Investigation: Nearly 1,000 Native children died in federal boarding schools
Published 3:00 pm Friday, October 18, 2024
Investigation: Nearly 1,000 Native children died in federal boarding schools
Nearly 1,000 Native American children died or were killed while forced to attend U.S. government-affiliated boarding schools, according to a report by the Interior Department.
Pictured above, the entrance to the former Genoa U.S. Indian School in 2021 in Genoa, Nebraska where researchers found at least 87 Native American children have died.
The children are buried in 74 unmarked and marked graves, as tribes assess repatriation of remains and protection options more than five decades after U.S. policy shifted away from the practice. Nearly 19,000 children were estimated to be kidnapped from their families, often at gunpoint, and enrolled in government schools with the aim of assimilation, decimating tribal cultures, and reducing land possession.
While the department acknowledged the figures are underestimated, the data provide the fullest picture of the system’s scale, marking the end of a three-year initiative to unearth the toll and legacies of the nearly two-century long U.S. policy, The 74 reports. Research was obscured by inconsistent public record keeping and that many records are held by private religious institutions.
The remains of 973 children were found at 65 schools and their surrounding communities, but the Department is withholding their locations “in order to protect against well-documented grave-robbing, vandalism, and other disturbances to Indian burial sites.”
The final report, released last week, also documented how the boarding school system negatively impacted genetics and health outcomes for Native families, who for generations have had the nation’s highest rates of substance abuse, suicidal ideation, and chronic illnesses, such as diabetes, arthritis, and cancer.
“As we have learned over the past three years, these institutions are not just part of our past,” Assistant Secretary of the Interior Bryan Newland wrote in the report’s opening letter. “Their legacy reaches us today, and is reflected in the wounds people continue to experience in communities across the United States.”

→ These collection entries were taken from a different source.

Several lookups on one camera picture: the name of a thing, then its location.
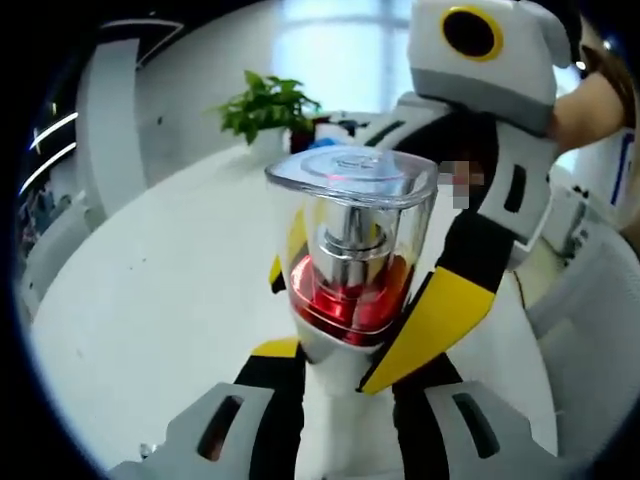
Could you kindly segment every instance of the green leaves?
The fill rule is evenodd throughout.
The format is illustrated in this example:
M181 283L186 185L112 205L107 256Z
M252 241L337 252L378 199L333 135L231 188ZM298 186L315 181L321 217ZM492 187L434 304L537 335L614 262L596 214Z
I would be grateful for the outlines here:
M257 73L245 70L244 80L252 90L264 90L265 88L264 80L262 80L262 77Z
M234 135L244 135L248 144L255 141L260 130L289 128L312 130L313 122L304 116L303 110L318 111L320 104L307 97L298 87L302 83L293 79L281 79L274 75L261 77L255 72L244 72L248 89L233 96L228 103L207 109L216 110L221 118L221 130L231 130Z

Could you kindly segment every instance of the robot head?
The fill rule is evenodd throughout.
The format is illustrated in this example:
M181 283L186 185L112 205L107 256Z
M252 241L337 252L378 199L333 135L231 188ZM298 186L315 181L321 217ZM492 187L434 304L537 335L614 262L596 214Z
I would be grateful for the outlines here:
M553 111L553 65L571 47L563 24L530 1L416 0L409 37L415 92L488 112L543 135Z

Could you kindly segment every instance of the white chair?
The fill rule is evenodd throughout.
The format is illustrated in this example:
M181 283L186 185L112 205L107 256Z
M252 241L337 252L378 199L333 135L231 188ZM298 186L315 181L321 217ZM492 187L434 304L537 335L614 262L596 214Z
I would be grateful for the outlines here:
M587 467L640 398L640 262L611 227L589 240L527 314L557 412L559 454Z

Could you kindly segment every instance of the robot eye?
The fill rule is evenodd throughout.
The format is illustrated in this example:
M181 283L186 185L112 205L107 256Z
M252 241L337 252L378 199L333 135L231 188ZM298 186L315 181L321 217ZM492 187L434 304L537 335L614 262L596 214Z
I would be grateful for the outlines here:
M478 8L454 7L447 11L442 35L456 52L470 60L493 60L502 50L500 26Z

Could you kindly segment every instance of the plastic lid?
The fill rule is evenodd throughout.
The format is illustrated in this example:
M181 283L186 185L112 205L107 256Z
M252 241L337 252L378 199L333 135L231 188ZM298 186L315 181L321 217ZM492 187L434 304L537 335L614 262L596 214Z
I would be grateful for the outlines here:
M265 169L269 182L359 207L406 209L435 193L438 167L416 155L336 145L292 155Z

Oral testimonies from hundreds of genocide survivors, many sharing for the first time during a Road to Healing tour, catalog horrific physical and psychological abuse.
Children regularly witnessed each other raped in their beds and in bathrooms, by priests, teachers, and school staff, according to the report, and seeing peers, aged 11, 12, or 13, sent home in the middle of the school year pregnant.
One Montana school implemented night checks, shining flashlights randomly into kids’ eyes as they slept. In some instances, kids were sent to sleep in basements as punishment, but “forgotten” for hours or days. Many more were subject to “outing,” sent to live temporarily with nearby white, often Quaker families, and used for free labor.
“I think the worst part of it was at night, listening to all the other children crying themselves to sleep, crying for their parents, and just wanting to go home,” a survivor from Michigan recounted. “And I remember one girl was a bedwetter, and they made her scrub the entire bathroom on her hands and knees with her toothbrush.”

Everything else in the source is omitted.